(What you are asked to do)
Going line by line through the listing below, count those with the string "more" and answer with the number alone.
──────── Material provided ────────
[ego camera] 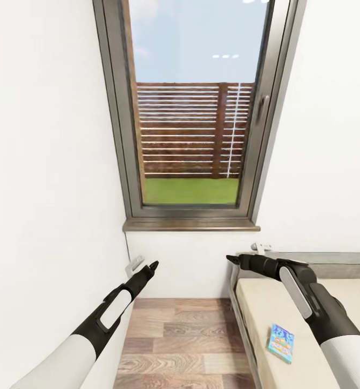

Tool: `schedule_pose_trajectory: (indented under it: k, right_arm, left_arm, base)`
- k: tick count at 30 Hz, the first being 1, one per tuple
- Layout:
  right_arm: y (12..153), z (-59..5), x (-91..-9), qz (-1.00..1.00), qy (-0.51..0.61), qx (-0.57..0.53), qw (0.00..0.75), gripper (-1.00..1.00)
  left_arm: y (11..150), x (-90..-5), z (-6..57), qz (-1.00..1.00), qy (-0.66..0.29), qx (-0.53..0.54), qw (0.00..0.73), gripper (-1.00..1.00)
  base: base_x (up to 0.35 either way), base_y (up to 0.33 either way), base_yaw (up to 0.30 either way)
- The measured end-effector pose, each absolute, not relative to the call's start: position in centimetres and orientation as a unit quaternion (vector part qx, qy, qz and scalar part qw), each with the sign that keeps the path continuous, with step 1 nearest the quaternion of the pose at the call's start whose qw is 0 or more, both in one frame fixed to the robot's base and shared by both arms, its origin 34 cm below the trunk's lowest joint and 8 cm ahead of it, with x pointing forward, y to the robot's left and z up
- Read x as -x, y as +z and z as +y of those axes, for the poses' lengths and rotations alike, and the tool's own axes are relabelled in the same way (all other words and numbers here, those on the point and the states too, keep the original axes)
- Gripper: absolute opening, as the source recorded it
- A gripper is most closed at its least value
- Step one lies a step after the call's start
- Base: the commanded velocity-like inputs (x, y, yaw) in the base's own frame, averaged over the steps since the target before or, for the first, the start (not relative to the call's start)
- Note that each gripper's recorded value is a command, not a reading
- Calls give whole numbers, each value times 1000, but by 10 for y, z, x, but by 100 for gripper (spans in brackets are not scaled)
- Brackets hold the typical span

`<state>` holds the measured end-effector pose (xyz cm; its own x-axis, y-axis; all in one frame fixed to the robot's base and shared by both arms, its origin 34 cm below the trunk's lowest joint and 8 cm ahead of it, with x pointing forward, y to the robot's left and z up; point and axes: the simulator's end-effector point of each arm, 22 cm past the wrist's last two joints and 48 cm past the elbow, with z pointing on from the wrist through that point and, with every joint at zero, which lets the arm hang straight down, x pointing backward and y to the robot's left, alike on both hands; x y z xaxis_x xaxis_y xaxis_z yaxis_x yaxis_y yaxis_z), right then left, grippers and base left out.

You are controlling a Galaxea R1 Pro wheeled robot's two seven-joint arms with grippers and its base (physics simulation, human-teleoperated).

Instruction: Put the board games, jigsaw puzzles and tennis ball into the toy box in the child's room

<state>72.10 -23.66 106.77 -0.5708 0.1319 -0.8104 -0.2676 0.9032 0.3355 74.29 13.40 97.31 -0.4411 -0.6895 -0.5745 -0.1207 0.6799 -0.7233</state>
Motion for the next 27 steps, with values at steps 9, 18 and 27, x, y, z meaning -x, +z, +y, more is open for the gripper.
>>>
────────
(Output for this exercise)
2